# ID PLEASE



## evermore (Oct 7, 2003)

i am pretty sure its a (3")rhom. it has a very thin faint terminal band on its tail but something about it just gets me thinkin. so what do you think?sorry no way to resize picture so here's a link


----------



## french toast (May 2, 2003)

Pisc are a little blurry but I'd says Spilo Cf, and a nice one


----------



## DiXoN (Jan 31, 2003)

you can see the terminal band so i would say rhom but get better pics up for positive id
dixon


----------



## Genin (Feb 4, 2003)

i seriously can't tell from the pictures. sorry.

Joe


----------



## ALLIGATORMEX (Aug 28, 2003)

spilo cf


----------



## oburi (Jul 11, 2003)

i do kinda see a terminal band also.
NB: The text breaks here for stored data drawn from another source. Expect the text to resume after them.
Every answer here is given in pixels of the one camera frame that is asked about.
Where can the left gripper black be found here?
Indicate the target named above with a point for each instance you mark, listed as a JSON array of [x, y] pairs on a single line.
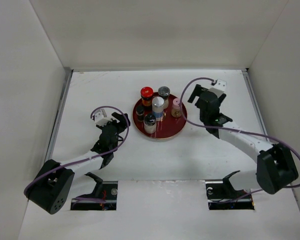
[[123, 121]]

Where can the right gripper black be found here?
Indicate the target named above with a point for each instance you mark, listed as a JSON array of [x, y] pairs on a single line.
[[197, 92]]

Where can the small dark spice bottle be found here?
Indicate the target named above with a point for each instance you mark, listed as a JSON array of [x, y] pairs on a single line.
[[140, 112]]

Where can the black cap white bottle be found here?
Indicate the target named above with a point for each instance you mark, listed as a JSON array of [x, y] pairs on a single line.
[[150, 123]]

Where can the pink cap bottle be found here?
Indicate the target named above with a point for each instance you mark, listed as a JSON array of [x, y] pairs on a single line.
[[176, 110]]

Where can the grey lid white shaker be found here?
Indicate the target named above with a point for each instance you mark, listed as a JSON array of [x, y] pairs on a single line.
[[164, 93]]

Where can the red lid sauce jar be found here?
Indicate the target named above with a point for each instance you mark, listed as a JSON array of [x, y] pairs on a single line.
[[146, 94]]

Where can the silver lid blue label bottle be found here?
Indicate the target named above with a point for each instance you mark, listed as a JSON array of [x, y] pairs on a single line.
[[158, 108]]

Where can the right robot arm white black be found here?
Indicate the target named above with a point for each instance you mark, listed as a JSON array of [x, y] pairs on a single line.
[[275, 166]]

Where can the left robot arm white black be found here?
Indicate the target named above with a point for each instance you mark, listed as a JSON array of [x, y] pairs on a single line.
[[51, 187]]

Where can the red round tray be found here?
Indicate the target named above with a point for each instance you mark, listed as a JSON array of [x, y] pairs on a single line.
[[165, 129]]

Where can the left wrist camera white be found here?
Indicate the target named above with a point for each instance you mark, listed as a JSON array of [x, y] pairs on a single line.
[[100, 118]]

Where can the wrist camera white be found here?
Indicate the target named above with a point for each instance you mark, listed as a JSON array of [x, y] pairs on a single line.
[[100, 118], [219, 87]]

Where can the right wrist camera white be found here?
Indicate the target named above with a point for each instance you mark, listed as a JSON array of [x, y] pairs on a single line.
[[219, 87]]

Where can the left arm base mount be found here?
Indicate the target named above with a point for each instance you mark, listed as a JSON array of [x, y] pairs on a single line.
[[102, 198]]

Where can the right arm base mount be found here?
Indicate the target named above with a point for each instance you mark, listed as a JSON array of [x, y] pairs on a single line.
[[222, 196]]
But there is alot of red on the anal fin which usually means spilo cf. Definately need a flank shot. Read up in the ID foroum about taking pictures of your fish for ID.

Oburi


----------



## evermore (Oct 7, 2003)

i have a spilo cf (ruby red)and don't look like the one i have? and i have seen rhom's with alot of red on anal fin (adult's of course). but no sign of red on any other fin's or on throat. will try to post more pictures soon. don't like to stress my fish to much. and when i bought him from ash as high back he seemed to have no doubt it was a rhom. so i hope if it's not what i intended to buy. i can get my money back or he can give me the fish i was looking for. sorry about pictures


----------



## mrwilson99 (Jul 12, 2003)

Spilo.


----------



## mattmatt123 (Nov 13, 2003)

i cant tell sorry


----------



## tecknik (Jul 18, 2003)

Hmm... I cant see the pics


----------



## AzNP (May 21, 2003)

u got a rhom 
dont look like spilo cf to me
could u take a full shot of the fish side ways for better id


----------



## evermore (Oct 7, 2003)

got new pictures up hope their better


----------



## mpdt (Jul 16, 2003)

A ruby red spilo cf.


----------



## sccavee (Feb 11, 2003)

I would say Rhom.


----------



## garygny (Mar 16, 2003)

I'm not sure. I'm leaning more that it's a Rhom but, it does have a lot of red on the anal fin. The truth of the matter is Rhoms change color as they age. Take a look at mine. My Rhom also had red on the anal fin at 2" and 40% of the members said it wasnt a Rhom. I think it's difficult to tell at that size.


----------